TASK REQUIREMENTS
Copy the records below line by line and word for word, from the very first line through the line with "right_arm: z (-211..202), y", omitting each picture.

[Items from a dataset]
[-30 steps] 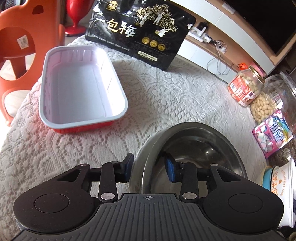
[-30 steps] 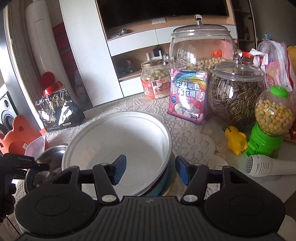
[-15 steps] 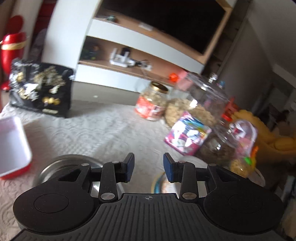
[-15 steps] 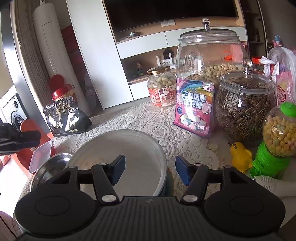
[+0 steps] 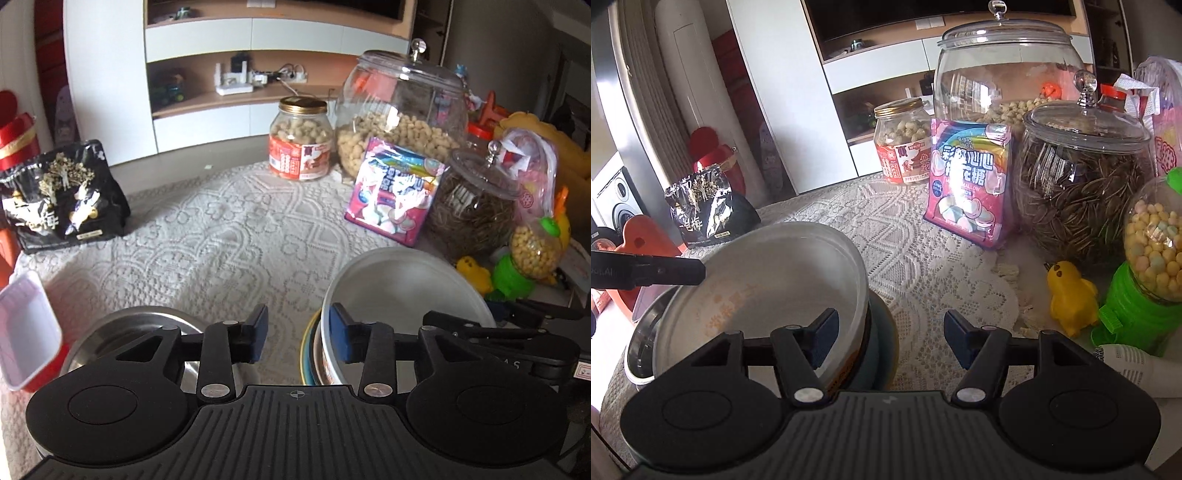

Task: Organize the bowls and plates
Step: 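Grasp the rim of the bowl stack with both grippers and lift it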

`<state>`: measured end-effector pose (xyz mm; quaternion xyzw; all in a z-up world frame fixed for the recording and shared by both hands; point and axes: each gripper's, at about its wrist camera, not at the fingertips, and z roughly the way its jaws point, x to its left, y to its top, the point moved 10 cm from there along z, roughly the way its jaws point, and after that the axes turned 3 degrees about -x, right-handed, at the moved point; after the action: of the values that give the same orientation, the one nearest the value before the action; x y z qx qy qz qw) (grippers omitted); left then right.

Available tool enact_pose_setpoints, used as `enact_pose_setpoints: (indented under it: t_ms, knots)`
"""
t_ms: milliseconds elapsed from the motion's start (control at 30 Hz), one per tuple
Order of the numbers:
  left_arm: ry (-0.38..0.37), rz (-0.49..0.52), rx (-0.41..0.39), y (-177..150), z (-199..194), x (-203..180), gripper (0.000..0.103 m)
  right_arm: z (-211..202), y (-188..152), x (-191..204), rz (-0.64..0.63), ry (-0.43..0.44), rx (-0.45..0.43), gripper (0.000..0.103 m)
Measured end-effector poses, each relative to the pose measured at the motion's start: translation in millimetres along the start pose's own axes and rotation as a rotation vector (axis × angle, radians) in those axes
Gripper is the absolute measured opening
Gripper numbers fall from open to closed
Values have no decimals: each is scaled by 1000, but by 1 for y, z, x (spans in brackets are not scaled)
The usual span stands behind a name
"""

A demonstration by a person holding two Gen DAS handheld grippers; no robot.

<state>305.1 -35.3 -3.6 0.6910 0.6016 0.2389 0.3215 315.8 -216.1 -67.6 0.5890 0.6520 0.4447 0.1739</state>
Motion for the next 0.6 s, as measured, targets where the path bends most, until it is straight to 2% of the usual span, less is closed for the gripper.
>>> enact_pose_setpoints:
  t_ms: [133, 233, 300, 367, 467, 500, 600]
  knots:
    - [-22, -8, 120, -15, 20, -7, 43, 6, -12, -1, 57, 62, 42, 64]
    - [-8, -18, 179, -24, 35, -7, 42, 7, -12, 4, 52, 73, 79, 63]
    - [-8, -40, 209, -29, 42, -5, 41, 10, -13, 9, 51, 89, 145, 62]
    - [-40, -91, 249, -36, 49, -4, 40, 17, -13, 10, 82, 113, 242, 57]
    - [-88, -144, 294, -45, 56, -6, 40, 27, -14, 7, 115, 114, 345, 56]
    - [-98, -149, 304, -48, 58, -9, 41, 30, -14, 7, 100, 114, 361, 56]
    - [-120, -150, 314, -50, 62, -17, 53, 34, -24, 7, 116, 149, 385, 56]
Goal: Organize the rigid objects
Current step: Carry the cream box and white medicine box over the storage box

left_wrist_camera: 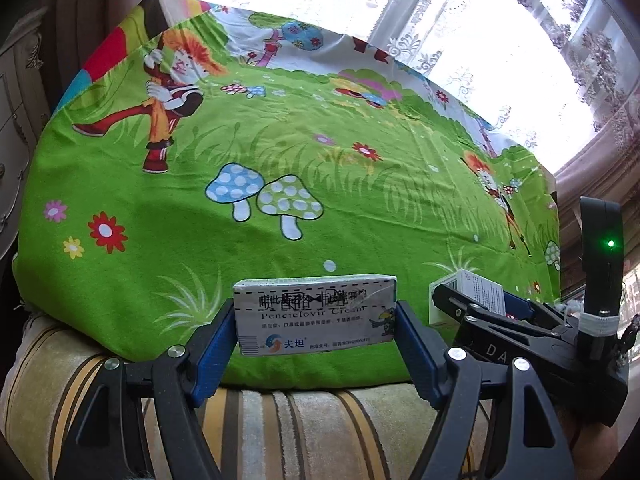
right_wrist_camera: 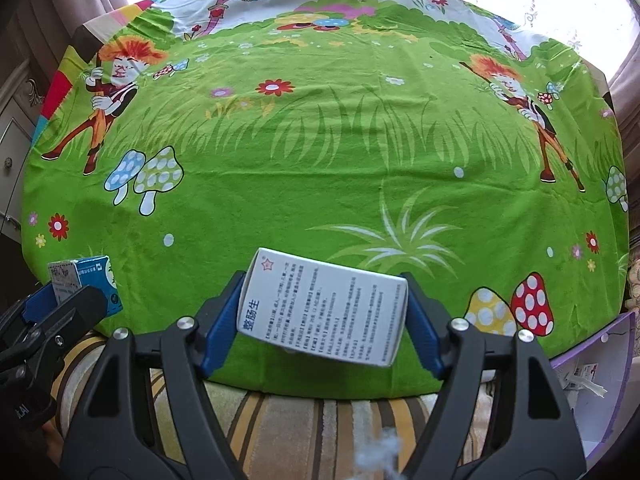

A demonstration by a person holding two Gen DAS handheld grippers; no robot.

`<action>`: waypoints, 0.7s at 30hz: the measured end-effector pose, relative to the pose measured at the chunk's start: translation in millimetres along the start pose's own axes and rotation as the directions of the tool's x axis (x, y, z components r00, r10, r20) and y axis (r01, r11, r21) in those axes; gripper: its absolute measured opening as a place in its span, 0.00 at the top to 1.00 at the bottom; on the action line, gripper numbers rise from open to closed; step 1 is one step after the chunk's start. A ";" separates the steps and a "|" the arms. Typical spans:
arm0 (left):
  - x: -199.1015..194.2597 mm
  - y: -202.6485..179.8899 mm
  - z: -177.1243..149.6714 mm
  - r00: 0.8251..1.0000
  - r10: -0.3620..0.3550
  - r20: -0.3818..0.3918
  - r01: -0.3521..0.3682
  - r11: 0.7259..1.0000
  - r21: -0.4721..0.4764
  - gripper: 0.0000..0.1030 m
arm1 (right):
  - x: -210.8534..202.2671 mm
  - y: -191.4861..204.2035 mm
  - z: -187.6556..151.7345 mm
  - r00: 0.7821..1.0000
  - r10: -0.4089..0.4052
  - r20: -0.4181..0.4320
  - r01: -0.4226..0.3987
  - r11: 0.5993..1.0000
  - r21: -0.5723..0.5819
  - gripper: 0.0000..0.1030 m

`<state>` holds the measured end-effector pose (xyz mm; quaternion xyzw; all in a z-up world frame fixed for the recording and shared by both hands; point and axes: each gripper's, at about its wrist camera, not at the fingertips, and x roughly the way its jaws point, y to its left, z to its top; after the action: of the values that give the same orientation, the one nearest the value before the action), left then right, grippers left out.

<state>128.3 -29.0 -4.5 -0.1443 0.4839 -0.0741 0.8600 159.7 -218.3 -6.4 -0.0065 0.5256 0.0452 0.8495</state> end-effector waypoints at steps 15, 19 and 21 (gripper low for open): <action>-19.0 -168.9 -40.5 0.966 -0.249 -0.068 0.258 0.909 0.327 0.26 | -79.0 -144.2 -71.5 0.985 -0.158 0.069 0.140 0.966 0.216 0.26; -20.5 -206.4 -56.9 0.951 -0.291 -0.106 0.309 0.871 0.382 0.26 | -97.5 -181.8 -98.9 0.977 -0.201 0.067 0.175 0.944 0.280 0.26; -21.1 -221.7 -64.3 0.944 -0.305 -0.125 0.329 0.855 0.400 0.26 | -105.8 -197.7 -111.2 0.973 -0.219 0.066 0.189 0.932 0.308 0.26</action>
<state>65.1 -244.8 52.0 -0.0334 0.4511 -0.3200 0.8325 30.1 -429.1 31.2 0.0698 0.4801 -0.1233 0.8657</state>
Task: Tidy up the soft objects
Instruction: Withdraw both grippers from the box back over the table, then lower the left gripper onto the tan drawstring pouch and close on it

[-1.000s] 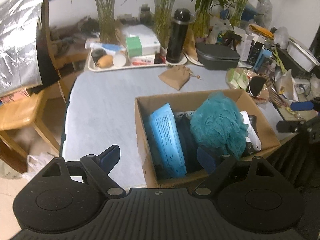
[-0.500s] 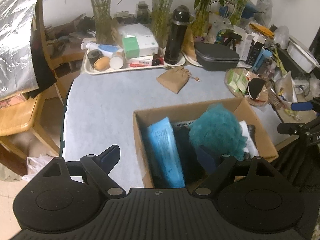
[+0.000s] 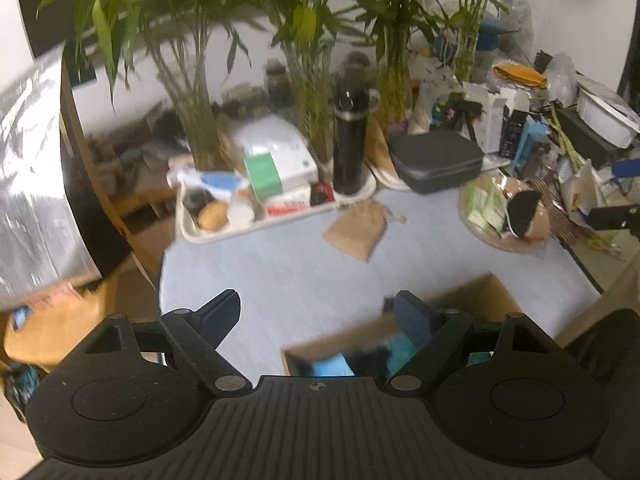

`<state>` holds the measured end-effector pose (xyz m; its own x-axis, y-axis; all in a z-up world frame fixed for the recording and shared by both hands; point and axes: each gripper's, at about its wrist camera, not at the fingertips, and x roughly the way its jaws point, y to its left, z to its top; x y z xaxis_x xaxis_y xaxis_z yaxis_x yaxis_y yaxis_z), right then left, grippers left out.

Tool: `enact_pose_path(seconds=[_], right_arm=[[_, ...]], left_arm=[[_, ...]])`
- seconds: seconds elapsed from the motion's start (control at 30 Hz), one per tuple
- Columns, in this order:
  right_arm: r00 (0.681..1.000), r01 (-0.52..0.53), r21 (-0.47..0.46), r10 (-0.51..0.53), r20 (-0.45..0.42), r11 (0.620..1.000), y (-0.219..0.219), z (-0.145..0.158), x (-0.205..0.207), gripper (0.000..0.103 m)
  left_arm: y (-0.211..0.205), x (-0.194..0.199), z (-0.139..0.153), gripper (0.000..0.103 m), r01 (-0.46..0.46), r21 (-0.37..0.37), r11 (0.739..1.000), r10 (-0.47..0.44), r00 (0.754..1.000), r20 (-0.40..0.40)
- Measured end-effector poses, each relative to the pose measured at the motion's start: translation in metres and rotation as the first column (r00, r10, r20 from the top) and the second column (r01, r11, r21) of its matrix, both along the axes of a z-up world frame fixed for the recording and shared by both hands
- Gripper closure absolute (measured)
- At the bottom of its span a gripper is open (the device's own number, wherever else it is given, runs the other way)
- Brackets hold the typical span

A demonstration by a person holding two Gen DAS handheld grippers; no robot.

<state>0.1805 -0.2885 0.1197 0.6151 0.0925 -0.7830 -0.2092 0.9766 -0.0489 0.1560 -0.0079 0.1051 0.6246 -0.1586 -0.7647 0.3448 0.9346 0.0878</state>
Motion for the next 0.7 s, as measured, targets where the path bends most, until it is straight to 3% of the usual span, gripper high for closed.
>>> enact_pose_path(seconds=[0.3, 0.7], right_arm=[[0.996, 0.034, -0.090, -0.025, 0.091, 0.995, 0.017, -0.005, 0.022, 0.000], [0.989, 0.064, -0.171, -0.040, 0.141, 0.983, 0.050, -0.035, 0.045, 0.000]], left_arm=[[-0.017, 0.024, 0.001, 0.018, 0.016, 0.046, 0.999, -0.019, 0.998, 0.062], [-0.020, 0.049, -0.030, 0.018, 0.059, -0.016, 0.998, -0.058, 0.996, 0.065]])
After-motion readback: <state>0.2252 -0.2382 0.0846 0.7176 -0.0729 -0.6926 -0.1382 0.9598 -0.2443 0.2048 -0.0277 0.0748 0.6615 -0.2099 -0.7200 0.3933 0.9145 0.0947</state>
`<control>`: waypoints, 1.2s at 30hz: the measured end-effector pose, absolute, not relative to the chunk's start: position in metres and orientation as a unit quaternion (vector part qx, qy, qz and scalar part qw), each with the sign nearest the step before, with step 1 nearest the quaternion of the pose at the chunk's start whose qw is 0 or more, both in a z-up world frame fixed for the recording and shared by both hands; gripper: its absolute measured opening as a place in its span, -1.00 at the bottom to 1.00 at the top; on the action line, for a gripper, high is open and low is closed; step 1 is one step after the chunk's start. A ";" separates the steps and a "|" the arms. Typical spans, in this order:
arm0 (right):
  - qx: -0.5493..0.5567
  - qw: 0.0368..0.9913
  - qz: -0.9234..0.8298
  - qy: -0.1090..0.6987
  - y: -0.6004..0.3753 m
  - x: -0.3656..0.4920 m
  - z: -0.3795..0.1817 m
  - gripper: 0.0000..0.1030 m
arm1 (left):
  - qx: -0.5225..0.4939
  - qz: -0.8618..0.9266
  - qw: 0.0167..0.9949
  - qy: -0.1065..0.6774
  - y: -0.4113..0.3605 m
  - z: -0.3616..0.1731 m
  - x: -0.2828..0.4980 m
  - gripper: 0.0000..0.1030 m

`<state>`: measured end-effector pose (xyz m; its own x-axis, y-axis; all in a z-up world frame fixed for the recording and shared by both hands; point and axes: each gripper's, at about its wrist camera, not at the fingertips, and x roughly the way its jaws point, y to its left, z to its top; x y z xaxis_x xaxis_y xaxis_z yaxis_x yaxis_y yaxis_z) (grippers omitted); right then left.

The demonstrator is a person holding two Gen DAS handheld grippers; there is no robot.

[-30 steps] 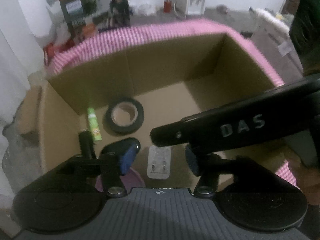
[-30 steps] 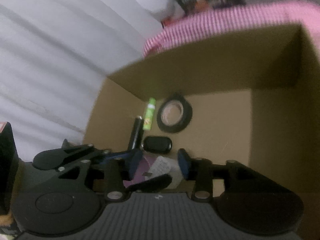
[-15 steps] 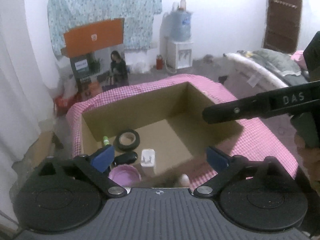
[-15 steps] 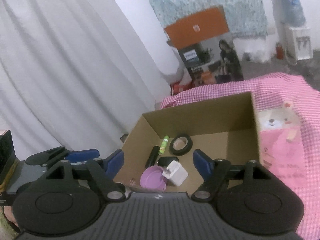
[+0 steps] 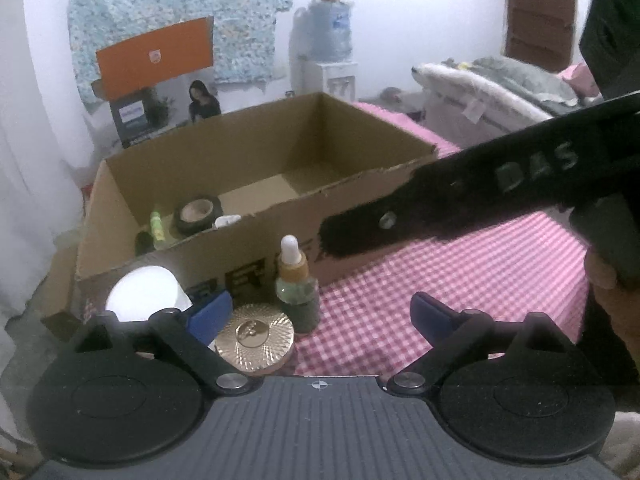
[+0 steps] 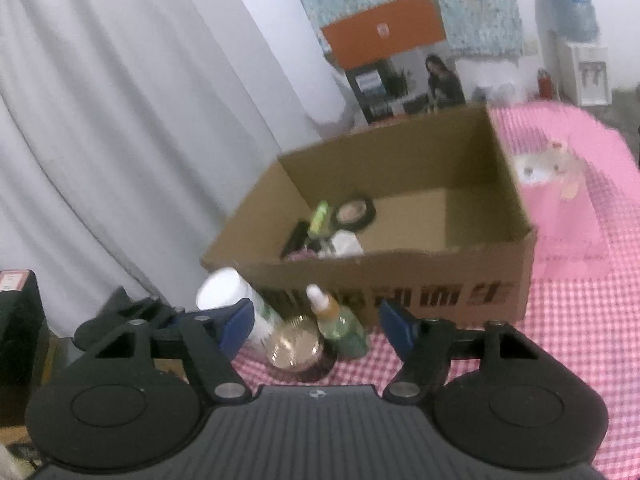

SOLUTION FOR THIS TASK
[-30 steps] 
[-30 steps] 
[-15 steps] 
[-15 steps] 
[+0 steps] 

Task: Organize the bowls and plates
Step: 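Grasp the rim of the bowl stack with both grippers and lift it
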
`<state>`: measured end-effector pose (xyz mm; quaternion xyzw; all in a z-up world frame fixed for the recording and shared by both hands; point and axes: each gripper's, at about its wrist camera, not at the fingertips, and z roughly the way its jaws point, x to its left, y to its top, the point moved 10 cm from there along z, roughly the way its jaws point, and after that the axes turned 3 degrees about -x, right-handed, at the moved point; after the action: of the values that give the same orientation, the one nearest the value before the action; x y z qx qy qz qw) (grippers omitted); left then right.

Available tool enact_pose_setpoints, used as `enact_pose_setpoints: (indented under it: t_ms, knots)`
"""
t_ms: milliseconds elapsed from the motion's start (control at 30 Hz), one per tuple
Order of the numbers:
  left_arm: ry (-0.38..0.37), rz (-0.49..0.52), rx (-0.41..0.39), y (-177..150), z (-199..194), x (-203..180), gripper (0.000..0.103 m)
  right_arm: z (-211..202), y (-188..152), x (-191..204), rz (-0.64..0.63), ry (-0.43..0.44), rx (-0.45..0.43), gripper (0.000..0.103 m)

Work on this exercise has concluded.